Task: Pull out of the data below the stretch of lines bounded by the one containing "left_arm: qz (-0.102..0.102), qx" and the one containing "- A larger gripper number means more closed", both bounds included, unchanged.

Excerpts from a dataset:

-*-

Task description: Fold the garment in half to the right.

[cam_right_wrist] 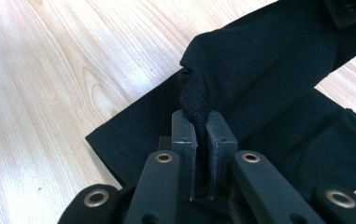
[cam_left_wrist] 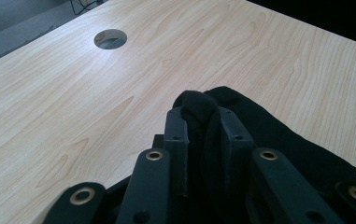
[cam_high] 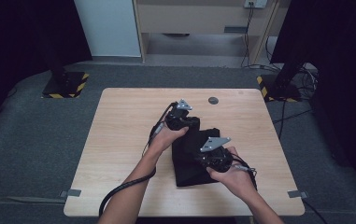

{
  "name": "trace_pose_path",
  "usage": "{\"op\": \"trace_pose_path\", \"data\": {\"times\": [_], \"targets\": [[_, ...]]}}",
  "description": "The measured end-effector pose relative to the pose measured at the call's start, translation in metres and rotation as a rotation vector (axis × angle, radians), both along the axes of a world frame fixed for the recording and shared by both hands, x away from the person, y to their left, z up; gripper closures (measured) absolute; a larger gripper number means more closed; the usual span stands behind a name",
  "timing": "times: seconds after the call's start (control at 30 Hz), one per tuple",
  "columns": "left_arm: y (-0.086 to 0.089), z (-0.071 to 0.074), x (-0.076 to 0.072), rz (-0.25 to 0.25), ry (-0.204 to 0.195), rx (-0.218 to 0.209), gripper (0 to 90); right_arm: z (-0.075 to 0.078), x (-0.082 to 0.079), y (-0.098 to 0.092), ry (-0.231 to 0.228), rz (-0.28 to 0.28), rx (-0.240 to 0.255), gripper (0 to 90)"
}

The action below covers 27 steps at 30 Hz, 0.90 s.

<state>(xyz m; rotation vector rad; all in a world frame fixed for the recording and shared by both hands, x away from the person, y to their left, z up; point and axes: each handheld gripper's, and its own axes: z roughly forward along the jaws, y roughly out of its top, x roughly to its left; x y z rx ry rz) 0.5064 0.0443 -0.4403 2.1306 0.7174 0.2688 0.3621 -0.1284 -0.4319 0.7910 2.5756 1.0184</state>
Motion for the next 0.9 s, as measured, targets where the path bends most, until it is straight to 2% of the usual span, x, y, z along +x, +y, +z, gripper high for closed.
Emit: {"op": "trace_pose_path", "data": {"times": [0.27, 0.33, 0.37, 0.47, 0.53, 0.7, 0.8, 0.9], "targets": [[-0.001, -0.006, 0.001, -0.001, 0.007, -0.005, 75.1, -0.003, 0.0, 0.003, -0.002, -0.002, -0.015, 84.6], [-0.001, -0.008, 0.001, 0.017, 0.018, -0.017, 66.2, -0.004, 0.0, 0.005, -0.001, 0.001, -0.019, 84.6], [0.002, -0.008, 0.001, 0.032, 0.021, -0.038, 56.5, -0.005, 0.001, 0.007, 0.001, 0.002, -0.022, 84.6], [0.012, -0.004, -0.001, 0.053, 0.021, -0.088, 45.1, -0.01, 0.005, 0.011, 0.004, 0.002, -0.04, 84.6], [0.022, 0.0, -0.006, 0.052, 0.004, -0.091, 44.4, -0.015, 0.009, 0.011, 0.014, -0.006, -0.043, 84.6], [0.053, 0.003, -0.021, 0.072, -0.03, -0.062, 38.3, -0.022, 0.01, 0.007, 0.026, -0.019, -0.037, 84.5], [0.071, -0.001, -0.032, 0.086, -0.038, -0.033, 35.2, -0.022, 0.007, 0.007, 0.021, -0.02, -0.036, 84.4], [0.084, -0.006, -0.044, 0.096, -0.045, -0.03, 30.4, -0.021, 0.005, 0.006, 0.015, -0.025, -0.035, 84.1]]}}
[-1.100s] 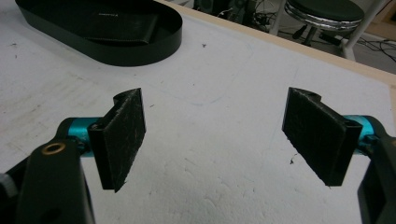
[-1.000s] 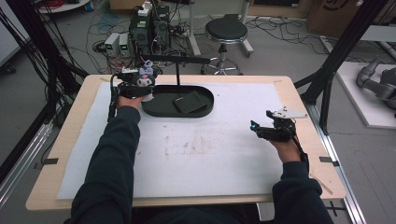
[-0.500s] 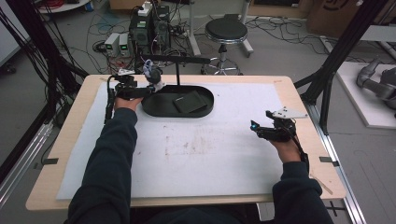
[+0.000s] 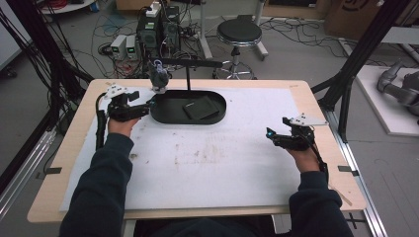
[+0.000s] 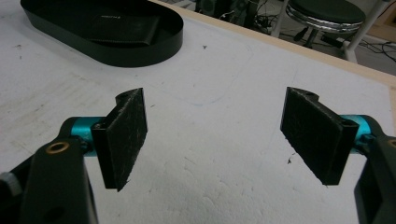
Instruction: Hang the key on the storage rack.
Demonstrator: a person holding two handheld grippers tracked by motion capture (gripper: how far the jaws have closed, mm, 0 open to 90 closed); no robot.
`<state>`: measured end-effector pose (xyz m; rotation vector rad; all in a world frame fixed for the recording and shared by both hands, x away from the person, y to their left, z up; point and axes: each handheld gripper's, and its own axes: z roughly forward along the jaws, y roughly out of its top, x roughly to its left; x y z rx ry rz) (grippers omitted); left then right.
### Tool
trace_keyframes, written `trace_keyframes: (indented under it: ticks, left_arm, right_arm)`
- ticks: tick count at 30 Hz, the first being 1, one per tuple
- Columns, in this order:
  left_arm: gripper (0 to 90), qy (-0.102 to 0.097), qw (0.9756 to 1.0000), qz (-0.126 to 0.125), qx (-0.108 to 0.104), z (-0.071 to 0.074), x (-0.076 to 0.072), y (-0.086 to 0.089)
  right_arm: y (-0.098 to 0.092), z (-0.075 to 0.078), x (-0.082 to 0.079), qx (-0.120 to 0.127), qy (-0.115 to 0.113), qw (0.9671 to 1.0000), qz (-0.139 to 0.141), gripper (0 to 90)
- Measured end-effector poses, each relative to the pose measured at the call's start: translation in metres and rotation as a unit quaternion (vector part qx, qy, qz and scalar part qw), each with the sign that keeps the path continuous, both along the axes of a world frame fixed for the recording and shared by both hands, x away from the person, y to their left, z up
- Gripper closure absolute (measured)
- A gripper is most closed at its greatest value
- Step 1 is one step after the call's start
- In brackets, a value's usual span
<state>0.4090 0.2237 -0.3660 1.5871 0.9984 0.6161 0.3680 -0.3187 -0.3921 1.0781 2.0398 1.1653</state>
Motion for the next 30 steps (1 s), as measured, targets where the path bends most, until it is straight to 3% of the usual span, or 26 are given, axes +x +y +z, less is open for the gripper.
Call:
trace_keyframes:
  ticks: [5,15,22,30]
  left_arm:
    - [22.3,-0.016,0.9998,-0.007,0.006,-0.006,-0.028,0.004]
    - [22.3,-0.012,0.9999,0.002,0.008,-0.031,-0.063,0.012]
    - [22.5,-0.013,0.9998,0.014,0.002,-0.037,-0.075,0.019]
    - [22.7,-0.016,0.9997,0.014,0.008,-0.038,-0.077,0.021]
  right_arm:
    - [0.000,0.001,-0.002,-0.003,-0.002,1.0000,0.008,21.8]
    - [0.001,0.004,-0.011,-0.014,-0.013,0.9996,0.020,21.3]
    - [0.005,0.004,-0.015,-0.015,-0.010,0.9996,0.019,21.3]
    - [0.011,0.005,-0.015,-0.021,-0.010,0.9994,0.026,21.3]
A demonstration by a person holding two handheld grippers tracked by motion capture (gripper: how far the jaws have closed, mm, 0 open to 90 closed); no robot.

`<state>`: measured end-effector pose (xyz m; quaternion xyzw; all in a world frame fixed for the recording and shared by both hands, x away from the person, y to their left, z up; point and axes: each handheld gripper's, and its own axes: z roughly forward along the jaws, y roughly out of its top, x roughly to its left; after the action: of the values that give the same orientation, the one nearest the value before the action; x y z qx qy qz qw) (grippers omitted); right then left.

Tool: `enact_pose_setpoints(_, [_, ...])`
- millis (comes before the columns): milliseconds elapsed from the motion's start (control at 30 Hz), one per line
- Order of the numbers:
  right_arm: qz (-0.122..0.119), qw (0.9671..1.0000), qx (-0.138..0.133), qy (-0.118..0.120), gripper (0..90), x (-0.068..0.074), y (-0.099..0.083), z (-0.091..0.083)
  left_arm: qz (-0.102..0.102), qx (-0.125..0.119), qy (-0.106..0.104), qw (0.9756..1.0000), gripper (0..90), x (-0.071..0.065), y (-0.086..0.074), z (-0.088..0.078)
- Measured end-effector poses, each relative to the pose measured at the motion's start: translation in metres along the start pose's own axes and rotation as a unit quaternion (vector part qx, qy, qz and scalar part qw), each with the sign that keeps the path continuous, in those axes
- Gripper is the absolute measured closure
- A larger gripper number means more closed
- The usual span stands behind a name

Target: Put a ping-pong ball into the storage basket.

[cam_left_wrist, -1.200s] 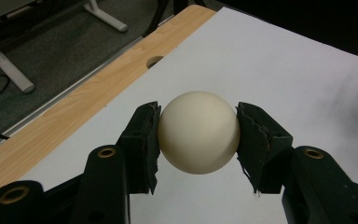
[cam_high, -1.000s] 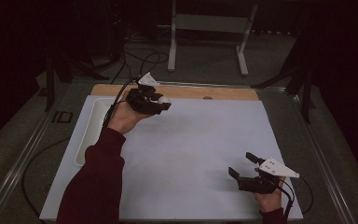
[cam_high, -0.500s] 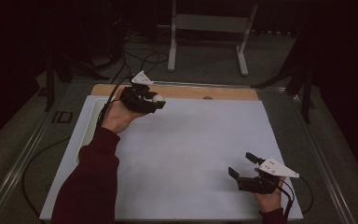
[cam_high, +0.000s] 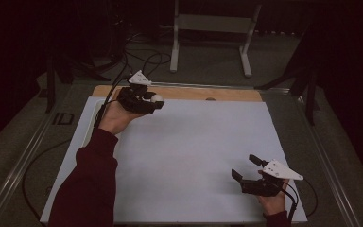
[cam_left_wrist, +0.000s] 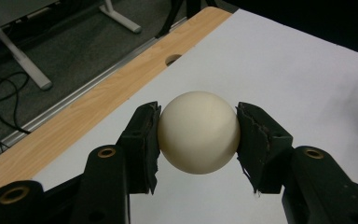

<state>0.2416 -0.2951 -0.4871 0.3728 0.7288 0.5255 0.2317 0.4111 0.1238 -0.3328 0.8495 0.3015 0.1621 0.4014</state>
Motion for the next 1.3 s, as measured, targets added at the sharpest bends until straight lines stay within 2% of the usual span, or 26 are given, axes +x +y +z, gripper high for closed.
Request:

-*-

Answer section:
  left_arm: qz (-0.102..0.102), qx (-0.125..0.119), qy (-0.106..0.104), qw (0.9756..1.0000), gripper (0..90), x (-0.071..0.065), y (-0.086..0.074), z (-0.088..0.078)
- Measured end-effector poses, each relative to the pose measured at the motion's start: translation in metres along the start pose's own axes and rotation as a unit quaternion (vector part qx, qy, qz and scalar part qw), each with the sign that keeps the path continuous, in those axes
- Gripper is the absolute measured closure
- A larger gripper number means more closed

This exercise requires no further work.